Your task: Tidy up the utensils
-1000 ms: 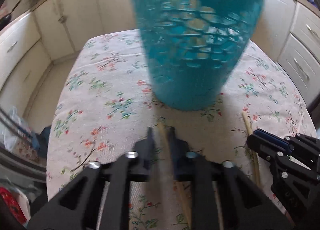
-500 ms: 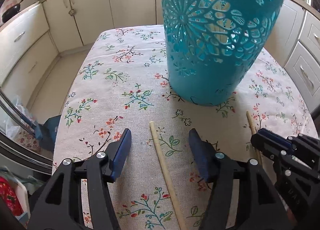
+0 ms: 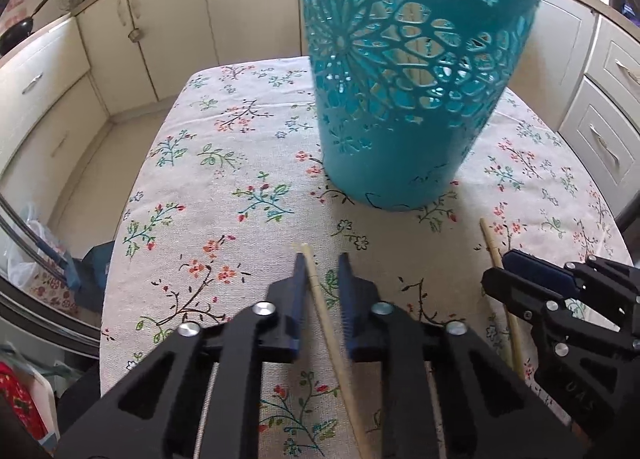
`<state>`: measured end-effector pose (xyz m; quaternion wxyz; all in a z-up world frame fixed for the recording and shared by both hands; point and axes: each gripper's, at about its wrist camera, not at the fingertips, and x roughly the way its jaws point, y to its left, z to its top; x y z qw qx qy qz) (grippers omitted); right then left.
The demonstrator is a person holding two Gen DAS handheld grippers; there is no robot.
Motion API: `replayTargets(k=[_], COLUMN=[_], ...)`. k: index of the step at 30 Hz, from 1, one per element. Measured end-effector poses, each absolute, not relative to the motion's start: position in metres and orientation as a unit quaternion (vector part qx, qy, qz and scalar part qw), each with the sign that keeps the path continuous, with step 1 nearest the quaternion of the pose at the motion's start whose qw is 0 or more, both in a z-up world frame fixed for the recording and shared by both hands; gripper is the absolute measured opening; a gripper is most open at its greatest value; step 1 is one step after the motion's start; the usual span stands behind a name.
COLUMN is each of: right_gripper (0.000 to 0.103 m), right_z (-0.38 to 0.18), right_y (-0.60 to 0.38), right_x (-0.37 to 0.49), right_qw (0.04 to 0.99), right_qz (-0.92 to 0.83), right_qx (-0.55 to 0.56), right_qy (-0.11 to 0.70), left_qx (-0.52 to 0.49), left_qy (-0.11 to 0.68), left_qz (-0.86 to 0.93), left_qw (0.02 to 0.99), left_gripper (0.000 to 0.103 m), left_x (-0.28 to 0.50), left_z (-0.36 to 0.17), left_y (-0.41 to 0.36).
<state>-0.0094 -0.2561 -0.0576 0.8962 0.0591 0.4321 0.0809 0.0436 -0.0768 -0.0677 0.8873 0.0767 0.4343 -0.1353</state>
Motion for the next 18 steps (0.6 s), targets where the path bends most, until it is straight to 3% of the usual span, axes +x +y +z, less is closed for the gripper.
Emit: replayTargets(k=[18], right_gripper=[0.025], right_z=[-0.0573], right_y=[-0.2559], right_x=[-0.0101], right_qw=[0.896], right_qz=[0.087], right_qx=[0.059], right_qy=[0.432], left_qx=[0.076], left_qy=[0.435], left_qz=[-0.14], left_qw=[0.886], left_gripper=[0.007], left_x=[0.0427], left_z=[-0.0687], left_y=[-0.0754])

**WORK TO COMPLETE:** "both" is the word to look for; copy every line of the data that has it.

**SOLVED EXERCISE:**
`<state>`: measured end-effector pose (xyz m; quaternion wxyz; all in a z-up world frame fixed for the recording and shared by both hands; point and axes: each gripper's, at about its wrist camera, not at the fingertips, and x roughly the way its jaws point, y to its left, z to its top; x y z qw qx qy qz) (grippers omitted); right then left.
Motion API: `replayTargets(k=[_], COLUMN=[_], ...)`. k: index of the step at 30 Hz, from 1, one per element. Measured end-effector poses, each absolute, not relative to the motion's start: position in metres and orientation as a unit quaternion (vector part qx, qy, qz and scalar part qw), each with the sign that keeps the path continuous, with step 1 nearest the quaternion of the pose at the motion's start whose qw is 0 or more, both in a z-up world frame fixed for the recording and shared by both hands; gripper is the absolute measured opening; a gripper is most open at its greatest value; step 1 is one step after the motion's start; the usual span stands behind a name.

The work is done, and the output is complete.